**ACTION ITEM**
Please copy every line from the records below that contains the string "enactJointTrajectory".

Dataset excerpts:

=== Begin Enclosure ===

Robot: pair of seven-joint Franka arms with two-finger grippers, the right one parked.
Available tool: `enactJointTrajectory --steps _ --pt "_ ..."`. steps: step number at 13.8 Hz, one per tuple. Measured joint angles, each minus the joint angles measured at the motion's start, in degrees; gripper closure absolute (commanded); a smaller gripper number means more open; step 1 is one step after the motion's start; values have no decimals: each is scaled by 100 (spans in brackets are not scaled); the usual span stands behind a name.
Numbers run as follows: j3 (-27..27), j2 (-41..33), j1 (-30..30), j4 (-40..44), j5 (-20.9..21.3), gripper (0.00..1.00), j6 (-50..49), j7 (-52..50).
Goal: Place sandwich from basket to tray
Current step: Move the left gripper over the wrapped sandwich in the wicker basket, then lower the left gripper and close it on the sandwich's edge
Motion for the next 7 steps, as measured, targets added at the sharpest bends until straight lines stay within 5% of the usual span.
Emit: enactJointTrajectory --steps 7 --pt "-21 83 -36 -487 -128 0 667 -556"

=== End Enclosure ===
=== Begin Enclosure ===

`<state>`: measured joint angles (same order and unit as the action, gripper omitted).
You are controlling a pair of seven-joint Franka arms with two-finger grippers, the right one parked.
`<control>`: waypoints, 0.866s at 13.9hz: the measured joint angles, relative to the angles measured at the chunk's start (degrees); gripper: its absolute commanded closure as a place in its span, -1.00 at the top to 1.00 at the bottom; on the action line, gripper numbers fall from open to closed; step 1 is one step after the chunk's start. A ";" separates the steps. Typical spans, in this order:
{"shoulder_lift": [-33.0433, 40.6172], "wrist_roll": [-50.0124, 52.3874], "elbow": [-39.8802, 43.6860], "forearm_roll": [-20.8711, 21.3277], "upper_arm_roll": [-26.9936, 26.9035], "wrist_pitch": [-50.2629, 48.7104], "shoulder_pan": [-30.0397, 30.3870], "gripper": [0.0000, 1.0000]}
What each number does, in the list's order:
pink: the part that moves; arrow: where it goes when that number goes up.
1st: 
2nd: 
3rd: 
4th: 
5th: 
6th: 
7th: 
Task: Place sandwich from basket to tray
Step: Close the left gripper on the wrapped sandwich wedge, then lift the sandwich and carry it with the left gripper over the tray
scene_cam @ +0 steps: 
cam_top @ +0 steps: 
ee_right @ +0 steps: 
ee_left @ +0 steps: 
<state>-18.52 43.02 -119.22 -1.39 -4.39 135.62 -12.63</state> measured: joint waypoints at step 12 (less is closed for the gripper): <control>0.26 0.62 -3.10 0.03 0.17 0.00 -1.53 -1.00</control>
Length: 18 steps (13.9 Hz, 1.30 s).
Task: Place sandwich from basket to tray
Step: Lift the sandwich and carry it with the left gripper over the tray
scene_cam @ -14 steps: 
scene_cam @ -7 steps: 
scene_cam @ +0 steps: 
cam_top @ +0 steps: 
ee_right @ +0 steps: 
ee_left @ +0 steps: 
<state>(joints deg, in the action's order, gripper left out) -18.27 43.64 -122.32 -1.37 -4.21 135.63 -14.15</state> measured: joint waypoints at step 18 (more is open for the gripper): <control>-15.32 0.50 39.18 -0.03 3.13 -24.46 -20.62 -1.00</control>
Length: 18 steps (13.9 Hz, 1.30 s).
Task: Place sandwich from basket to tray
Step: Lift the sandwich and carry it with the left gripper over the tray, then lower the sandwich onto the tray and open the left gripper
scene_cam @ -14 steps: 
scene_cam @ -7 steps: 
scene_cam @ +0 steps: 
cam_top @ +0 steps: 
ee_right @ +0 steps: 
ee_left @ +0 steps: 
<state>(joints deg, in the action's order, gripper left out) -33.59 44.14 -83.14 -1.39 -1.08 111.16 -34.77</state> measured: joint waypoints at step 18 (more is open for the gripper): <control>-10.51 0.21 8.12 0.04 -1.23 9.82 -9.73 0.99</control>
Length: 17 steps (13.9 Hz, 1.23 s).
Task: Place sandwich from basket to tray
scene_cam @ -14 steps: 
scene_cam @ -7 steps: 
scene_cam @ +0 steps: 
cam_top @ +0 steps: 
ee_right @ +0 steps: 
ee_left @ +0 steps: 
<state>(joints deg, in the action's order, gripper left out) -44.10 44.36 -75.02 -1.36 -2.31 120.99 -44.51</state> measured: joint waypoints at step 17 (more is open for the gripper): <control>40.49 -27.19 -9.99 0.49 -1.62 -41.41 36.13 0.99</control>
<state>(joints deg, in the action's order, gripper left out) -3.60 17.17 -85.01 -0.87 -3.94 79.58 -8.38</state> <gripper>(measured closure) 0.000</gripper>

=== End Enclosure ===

**TASK RESPONSE**
Available tool: `enactJointTrajectory --steps _ --pt "_ ..."`. steps: step number at 13.8 Hz, one per tuple. Measured joint angles, each minus the joint angles measured at the motion's start, in degrees; gripper closure absolute (commanded); a smaller gripper number means more open; step 1 is one step after the motion's start; values have no decimals: each is scaled by 100 (spans in brackets are not scaled); the usual span stands behind a name.
Emit: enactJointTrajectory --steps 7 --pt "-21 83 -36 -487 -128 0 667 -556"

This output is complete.